Check each area in order. Stop if red flags found:

Component 1: Mail Flow Baseline (5 min)

Check inbound/outbound delivery health

  • Run message trace for last 24 hours, filter by "Failed"
  • Acceptable: <2% NDR rate
  • Check queue depth: <500 messages
  • ✓ PASS: <2% failures, no queue backlog
  • ✗ FAIL: >5% failures or queue >1000 messages

Component 2: Autodiscover & Connectivity (4 min)

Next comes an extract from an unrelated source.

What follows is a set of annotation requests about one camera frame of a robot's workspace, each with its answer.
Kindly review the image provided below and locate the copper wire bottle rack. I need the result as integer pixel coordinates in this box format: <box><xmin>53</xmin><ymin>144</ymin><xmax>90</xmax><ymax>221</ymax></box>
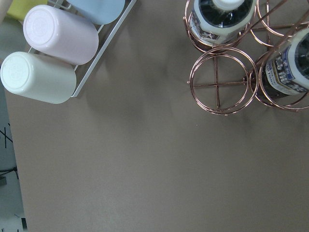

Check Outlook can find mailbox and connect

  • Use Remote Connectivity Analyzer: Test Outlook Autodiscover
  • Check DNS: nslookup autodiscover.yourdomain.com
  • Verify certificate validity (hybrid setups)
  • Test user sign-in: IT staff can authenticate to Outlook/OWA
  • ✓ PASS: Autodiscover resolves, no certificate warnings
  • ✗ FAIL: DNS fails or repeated MFA prompts

Component 3: Connector & TLS (4 min)

Check inbound/outbound connector health

  • Verify inbound connector scope is correct
  • Check certificates not expired
  • Test TLS: Test-NetConnection -ComputerName mx.domain.com -Port 25
  • ✓ PASS: All connectors enabled, no certificate warnings
  • ✗ FAIL: Connectors disabled or certificate expired >30 days

Component 4: Throttling & Rate Limits (4 min)

Check no users hitting throttling limits

  • Check Service Health Dashboard for advisories
  • Search message trace for NDR code 429 or 4.3.2
  • Identify high-volume senders (>5000 msg/day)
  • ✓ PASS: No throttling alerts or 429 NDRs
  • ✗ FAIL: Recent 429 errors or backpressure events

Component 5: Security Controls (5 min)

Check CA policies and MFA without overly blocking

  • Review CA policies: break-glass accounts excluded, <5% user block rate
  • Check sign-in logs: CA blocks <10/day
  • MFA adoption: 100% user registration, no backlog
  • Test DLP: Policies blocking/quarantining as expected
  • ✓ PASS: Policies enforced, <5% failures, MFA 100%
  • ✗ FAIL: >20% user failures or DLP breaking mail

FAQs

How often should I run health checks?

Monthly for prevention, and after major changes to validate state.

What indicates mail flow is healthy?

<2% NDR and queue depth <500 messages.

How do I detect throttling?

Check Service Health advisories and message trace for 429 or 4.3.2 errors.

Which CA signals should be monitored?

Look for 53003 in sign-in logs, ensure break-glass exclusions, and maintain 100% MFA adoption.